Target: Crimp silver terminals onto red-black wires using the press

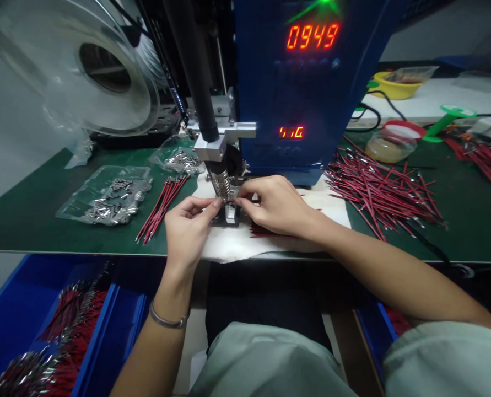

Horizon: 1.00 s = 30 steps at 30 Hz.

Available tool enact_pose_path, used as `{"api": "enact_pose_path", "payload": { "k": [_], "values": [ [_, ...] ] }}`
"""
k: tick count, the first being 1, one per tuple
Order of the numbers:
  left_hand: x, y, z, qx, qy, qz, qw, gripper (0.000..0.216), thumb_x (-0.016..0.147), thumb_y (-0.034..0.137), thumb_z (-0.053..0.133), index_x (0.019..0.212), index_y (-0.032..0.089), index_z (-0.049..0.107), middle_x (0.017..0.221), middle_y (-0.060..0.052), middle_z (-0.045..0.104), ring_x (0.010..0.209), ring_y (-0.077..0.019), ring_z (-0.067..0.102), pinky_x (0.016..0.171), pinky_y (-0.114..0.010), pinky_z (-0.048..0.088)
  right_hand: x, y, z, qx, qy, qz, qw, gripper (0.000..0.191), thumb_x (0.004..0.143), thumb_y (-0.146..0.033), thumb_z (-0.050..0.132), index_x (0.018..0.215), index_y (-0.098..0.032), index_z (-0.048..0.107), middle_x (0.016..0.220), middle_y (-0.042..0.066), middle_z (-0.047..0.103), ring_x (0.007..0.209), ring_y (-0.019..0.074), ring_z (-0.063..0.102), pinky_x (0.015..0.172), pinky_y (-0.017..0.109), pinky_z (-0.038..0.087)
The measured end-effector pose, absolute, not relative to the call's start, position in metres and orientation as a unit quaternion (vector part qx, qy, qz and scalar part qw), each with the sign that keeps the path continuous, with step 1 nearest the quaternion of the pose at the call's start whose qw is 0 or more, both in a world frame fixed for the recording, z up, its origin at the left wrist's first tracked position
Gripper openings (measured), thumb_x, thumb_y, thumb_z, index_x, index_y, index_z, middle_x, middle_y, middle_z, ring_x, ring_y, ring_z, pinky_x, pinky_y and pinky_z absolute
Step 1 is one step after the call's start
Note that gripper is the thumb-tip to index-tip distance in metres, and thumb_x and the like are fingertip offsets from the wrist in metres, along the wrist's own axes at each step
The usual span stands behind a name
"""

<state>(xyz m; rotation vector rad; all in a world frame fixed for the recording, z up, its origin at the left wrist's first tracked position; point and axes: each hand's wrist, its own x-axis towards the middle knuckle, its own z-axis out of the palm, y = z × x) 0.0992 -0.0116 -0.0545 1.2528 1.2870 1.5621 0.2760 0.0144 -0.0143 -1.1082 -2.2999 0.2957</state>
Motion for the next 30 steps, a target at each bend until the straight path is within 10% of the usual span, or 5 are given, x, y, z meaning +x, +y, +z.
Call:
{"api": "enact_pose_path", "payload": {
  "k": [30],
  "values": [
    [0.0990,-0.0114,-0.0543,0.496,0.487,0.606,0.387,0.015,0.073,0.028,0.072,0.075,0.014,0.067,0.076,-0.005,0.068,0.063,-0.0107,0.059,0.056,-0.020,0.044,0.2781,0.0155,-0.0170,-0.381,-0.874,0.076,0.293,0.016,0.084,-0.023,0.057,0.085,-0.015,0.071,0.078,0.004,0.069,0.067,0.0141,0.060,0.062,0.024,0.040]
  ]
}}
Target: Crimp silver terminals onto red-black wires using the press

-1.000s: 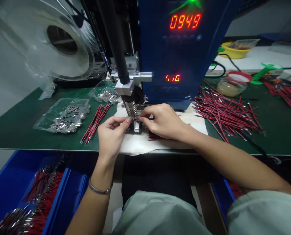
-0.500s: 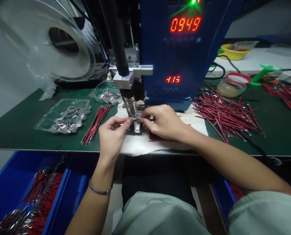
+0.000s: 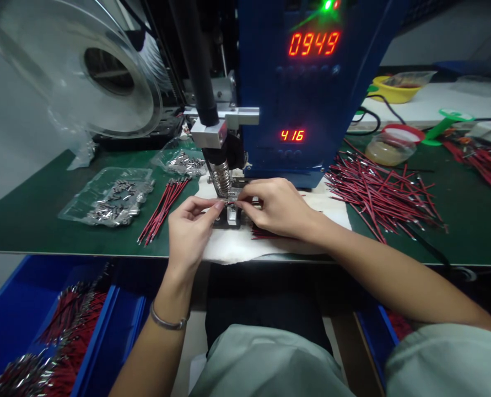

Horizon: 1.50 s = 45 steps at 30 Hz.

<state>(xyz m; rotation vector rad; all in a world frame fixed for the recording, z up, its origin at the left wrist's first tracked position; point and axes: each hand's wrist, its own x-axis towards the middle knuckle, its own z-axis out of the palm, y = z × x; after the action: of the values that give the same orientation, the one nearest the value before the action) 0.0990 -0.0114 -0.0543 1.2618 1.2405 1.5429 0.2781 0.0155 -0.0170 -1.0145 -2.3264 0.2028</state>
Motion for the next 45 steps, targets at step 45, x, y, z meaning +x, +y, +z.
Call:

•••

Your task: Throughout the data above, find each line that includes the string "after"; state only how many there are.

Solved problem: 2